На лицах слушателей отразилось недоумение. Первым понял Геслер и просветлел — на бронзовом лице расцвела белоснежная улыбка. Смычок медленно кивнул:
— Если обеими руками не ухватимся за это знамение, мы для этих новобранцев только гробовщиками станем. Для всей треклятой армии. Так вот, капитан вроде говорил что-то про соседнее кладбище? Которое разрыто так, что кости наружу. Давайте-ка его найдём. Прямо сейчас. Вот. Я закончил.
— Но это ж была треклятая берцовая кость, — проворчал Ураган.
Геслер пронзил своего капрала гневным взглядом.
— Выступим через два дня.
«Прежде чем ещё что-нибудь случится», — мысленно добавил Гэмет к словам адъюнкта. Он покосился на Нихила и Бездну, которые сидели рядом на скамье у стены. Обоих била дрожь, виканцы сгорбились и побледнели от мощи увиденного предзнаменования.
Мир пронизывали загадки. Гэмету уже доводилось прежде ощущать их холодное дыхание: отзвук силы, которая не принадлежала никому из богов, но всё равно существовала — неумолимая, как законы природы. Истина в костях. По мнению Гэмета, Императрице лучше было бы немедленно распустить Четырнадцатую армию. Тщательно раздробить каждое подразделение, распределить солдат по всей империи и подождать ещё год — до очередной волны новобранцев.
Следующие слова Тавор, обращённые к собравшимся в зале, прозвучали, словно ответ на его мысли.
— Мы не можем себе этого позволить, — сказала адъюнкт, расхаживая туда-сюда, что обычно было ей несвойственно. — Нельзя допустить, чтобы Четырнадцая потерпела поражение, даже не покинув стен Арэна. Мы безвозвратно потеряем весь субконтинент, если это произойдёт. Лучше нам всем погибнуть в Рараку. Тогда мы по крайней мере уменьшим силы Ша’ик. Так что — через два дня.

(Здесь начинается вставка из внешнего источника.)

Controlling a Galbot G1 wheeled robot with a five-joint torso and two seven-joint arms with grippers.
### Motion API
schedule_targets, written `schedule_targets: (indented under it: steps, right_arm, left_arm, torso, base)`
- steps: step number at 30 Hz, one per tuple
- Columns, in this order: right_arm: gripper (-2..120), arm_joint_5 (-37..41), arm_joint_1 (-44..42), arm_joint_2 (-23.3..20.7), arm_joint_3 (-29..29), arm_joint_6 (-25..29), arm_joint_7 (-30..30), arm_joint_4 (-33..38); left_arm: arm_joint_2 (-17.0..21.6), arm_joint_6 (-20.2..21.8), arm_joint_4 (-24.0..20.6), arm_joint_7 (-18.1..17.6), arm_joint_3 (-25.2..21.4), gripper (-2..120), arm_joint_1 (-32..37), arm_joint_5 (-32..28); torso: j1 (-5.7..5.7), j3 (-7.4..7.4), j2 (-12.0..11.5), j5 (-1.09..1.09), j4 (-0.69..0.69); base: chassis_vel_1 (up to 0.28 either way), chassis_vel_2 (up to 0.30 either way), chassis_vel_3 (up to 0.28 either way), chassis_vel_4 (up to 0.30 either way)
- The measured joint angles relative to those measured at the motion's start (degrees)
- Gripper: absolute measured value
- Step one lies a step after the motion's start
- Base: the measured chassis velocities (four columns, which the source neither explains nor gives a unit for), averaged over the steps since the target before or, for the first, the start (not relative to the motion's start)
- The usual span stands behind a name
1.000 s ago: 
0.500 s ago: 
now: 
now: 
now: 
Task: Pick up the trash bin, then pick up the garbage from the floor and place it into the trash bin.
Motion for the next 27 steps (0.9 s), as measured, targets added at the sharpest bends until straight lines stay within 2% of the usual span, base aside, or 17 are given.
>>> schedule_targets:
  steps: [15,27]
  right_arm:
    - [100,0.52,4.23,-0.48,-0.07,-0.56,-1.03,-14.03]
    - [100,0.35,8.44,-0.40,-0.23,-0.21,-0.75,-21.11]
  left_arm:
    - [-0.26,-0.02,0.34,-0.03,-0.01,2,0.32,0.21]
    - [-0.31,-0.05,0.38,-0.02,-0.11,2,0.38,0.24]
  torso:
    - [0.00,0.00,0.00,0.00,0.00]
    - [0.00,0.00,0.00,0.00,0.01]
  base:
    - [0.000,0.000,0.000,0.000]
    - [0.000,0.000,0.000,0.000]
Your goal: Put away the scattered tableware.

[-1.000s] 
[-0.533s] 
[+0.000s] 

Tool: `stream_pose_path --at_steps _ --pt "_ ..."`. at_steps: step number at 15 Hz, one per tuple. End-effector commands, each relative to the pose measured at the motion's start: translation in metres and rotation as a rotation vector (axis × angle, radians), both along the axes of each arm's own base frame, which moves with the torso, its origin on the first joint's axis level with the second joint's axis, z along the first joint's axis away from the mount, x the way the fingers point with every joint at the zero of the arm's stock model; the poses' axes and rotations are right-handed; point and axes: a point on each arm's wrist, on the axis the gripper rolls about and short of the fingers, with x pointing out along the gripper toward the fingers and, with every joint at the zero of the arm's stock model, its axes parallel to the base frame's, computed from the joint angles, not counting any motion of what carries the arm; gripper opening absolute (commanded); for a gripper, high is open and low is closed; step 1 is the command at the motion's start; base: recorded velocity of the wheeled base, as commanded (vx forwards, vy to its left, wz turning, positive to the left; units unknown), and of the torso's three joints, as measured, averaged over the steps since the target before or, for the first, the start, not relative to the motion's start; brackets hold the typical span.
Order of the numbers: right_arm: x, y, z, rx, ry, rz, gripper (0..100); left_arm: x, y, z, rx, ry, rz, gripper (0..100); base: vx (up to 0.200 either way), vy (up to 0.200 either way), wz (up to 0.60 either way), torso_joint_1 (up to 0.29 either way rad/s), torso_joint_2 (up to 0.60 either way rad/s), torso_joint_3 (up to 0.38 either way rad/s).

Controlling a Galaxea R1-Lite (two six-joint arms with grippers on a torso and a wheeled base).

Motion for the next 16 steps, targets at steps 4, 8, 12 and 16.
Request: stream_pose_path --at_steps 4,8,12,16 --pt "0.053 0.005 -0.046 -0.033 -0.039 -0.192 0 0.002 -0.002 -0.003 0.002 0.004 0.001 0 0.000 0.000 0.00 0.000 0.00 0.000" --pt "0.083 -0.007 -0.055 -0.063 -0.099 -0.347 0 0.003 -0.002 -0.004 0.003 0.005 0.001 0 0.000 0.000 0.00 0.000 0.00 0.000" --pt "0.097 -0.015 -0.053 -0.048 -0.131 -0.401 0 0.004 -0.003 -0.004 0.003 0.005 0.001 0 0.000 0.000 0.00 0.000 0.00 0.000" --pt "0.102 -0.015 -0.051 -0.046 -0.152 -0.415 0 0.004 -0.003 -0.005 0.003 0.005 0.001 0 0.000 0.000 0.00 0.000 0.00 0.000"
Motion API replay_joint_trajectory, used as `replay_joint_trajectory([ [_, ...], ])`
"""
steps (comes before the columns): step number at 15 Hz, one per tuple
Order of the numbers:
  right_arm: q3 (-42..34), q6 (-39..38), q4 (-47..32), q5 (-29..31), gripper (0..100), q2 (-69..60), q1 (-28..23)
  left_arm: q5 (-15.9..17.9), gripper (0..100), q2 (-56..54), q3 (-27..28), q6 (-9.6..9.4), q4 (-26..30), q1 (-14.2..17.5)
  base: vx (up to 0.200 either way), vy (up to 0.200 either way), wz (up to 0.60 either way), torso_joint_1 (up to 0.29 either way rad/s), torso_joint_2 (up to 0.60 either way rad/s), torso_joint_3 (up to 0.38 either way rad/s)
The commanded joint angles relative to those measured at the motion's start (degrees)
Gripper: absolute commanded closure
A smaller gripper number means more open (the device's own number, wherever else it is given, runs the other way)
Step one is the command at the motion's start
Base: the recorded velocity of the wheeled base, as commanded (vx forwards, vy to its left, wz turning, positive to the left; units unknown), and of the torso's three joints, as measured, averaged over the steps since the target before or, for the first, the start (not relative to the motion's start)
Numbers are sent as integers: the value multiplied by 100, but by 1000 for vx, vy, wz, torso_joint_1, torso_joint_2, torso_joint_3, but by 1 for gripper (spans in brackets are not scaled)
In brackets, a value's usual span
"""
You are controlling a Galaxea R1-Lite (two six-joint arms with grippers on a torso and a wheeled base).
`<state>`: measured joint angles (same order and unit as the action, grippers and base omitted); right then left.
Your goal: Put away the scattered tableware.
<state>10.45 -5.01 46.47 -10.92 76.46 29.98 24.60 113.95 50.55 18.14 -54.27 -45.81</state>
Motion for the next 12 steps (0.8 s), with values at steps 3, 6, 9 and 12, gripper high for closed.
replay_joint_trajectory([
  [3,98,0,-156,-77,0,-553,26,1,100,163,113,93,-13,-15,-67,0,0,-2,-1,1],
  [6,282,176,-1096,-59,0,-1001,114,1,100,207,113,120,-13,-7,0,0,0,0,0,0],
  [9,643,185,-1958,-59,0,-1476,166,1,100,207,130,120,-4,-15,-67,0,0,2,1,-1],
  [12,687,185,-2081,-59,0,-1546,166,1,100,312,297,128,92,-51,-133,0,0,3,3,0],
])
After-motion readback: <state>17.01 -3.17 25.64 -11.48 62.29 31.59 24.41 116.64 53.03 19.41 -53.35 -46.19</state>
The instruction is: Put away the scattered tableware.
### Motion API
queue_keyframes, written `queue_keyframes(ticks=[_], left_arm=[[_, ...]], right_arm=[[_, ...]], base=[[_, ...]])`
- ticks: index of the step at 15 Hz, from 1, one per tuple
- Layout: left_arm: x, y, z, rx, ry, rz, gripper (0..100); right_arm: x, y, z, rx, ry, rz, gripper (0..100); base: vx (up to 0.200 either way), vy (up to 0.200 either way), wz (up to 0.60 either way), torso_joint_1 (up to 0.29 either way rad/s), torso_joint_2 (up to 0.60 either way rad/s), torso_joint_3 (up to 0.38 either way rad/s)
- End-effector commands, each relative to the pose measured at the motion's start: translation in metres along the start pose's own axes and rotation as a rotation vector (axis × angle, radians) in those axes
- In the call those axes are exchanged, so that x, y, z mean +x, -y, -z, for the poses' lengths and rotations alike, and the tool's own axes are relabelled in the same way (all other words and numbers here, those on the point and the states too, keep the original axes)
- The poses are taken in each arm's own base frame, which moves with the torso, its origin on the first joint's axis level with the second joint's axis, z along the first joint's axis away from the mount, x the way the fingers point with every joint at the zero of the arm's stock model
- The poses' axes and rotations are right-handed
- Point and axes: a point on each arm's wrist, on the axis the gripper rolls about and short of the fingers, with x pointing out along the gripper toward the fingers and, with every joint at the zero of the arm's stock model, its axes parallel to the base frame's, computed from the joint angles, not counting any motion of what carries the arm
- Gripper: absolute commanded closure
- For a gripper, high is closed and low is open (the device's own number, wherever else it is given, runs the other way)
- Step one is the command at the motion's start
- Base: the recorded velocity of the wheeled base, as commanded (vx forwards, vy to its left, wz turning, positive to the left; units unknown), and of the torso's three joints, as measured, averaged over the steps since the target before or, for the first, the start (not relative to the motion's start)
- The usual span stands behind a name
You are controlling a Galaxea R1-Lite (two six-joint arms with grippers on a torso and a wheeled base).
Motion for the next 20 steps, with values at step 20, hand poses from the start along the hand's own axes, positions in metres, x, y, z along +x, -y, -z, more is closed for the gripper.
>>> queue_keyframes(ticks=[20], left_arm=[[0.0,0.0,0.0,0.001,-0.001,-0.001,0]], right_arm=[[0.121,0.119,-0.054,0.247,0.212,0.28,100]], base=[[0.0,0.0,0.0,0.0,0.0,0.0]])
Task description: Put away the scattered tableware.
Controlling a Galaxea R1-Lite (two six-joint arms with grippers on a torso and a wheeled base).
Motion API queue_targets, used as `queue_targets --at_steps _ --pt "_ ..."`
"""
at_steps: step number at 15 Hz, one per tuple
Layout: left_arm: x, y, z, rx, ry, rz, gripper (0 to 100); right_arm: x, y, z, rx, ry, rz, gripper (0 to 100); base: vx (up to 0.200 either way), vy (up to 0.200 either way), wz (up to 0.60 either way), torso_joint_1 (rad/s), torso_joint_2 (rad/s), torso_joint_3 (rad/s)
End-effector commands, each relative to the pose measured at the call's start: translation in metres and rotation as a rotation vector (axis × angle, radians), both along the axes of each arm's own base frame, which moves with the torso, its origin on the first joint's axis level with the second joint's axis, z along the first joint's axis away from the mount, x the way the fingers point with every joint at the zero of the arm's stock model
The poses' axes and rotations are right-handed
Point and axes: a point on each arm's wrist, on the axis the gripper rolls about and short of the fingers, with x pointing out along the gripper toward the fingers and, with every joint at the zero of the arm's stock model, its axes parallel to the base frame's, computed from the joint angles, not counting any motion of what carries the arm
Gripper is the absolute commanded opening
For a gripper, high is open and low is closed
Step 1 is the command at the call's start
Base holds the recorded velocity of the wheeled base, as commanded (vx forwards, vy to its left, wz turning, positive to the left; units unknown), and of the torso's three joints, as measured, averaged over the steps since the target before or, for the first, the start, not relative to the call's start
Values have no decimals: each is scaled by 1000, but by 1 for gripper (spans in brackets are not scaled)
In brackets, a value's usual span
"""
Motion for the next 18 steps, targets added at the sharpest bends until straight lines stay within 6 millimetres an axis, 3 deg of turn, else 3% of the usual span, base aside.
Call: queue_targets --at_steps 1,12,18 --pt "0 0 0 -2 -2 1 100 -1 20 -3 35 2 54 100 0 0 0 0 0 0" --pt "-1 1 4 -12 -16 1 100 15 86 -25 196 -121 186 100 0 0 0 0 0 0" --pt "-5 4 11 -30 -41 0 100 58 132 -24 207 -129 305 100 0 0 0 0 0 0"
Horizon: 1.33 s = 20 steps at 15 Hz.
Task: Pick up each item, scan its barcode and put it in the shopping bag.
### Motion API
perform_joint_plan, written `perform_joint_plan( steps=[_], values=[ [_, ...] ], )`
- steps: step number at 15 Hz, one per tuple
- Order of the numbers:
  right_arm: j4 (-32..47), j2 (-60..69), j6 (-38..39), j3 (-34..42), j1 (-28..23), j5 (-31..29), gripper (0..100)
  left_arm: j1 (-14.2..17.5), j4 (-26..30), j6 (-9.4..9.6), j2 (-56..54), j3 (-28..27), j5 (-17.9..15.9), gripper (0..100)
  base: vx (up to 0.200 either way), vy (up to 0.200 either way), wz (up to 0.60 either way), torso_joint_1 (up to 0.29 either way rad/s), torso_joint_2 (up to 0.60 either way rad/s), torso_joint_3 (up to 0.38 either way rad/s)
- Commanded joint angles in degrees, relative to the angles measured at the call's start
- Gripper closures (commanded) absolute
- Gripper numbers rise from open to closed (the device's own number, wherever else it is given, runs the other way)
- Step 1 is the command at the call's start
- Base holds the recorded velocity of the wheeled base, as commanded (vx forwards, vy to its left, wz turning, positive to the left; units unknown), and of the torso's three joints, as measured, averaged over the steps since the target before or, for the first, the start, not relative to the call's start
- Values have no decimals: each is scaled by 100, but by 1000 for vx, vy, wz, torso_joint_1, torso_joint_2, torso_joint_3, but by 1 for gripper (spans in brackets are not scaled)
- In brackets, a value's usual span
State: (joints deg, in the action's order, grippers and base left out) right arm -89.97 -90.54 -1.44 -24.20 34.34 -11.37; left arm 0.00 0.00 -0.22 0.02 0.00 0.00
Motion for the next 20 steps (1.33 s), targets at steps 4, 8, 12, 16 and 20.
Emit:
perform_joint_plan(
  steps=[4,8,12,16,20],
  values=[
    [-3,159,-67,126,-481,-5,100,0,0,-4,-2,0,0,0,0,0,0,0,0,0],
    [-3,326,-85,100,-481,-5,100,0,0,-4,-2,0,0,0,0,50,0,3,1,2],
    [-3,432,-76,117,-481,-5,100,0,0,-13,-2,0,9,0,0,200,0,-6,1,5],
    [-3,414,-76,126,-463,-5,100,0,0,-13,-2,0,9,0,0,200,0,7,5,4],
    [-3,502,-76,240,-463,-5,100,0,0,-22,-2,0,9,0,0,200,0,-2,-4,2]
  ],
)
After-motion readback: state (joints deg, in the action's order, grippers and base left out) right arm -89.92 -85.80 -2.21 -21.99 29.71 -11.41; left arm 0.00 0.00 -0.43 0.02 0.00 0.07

Тем временем Кулаки должны собрать своих офицеров — от лейтенанта и выше. Сообщите, что я лично проинспектирую каждую роту — начну сегодня же вечером. Не давайте никаких указаний на то, куда я направлюсь сначала: пусть все будут начеку. За исключением караульных, всем солдатам запрещается покидать казармы. Особенно присматривайте за ветеранами прежних кампаний. Они захотят напиться и, если получится, не просыхать. Кулак Баральта, свяжитесь с Орто Сэтралом, прикажите ему собрать отряд «Красных клинков». Они должны прошерстить лагерь маркитантов и полностью конфисковать алкоголь и дурханг, а также все прочие вещества, которые местные жители используют, чтобы забыться. Затем — выставить караульных вокруг этого лагеря. Есть вопросы? Хорошо. Все свободны. Гэмет, пошли кого-нибудь за Ян’тарь.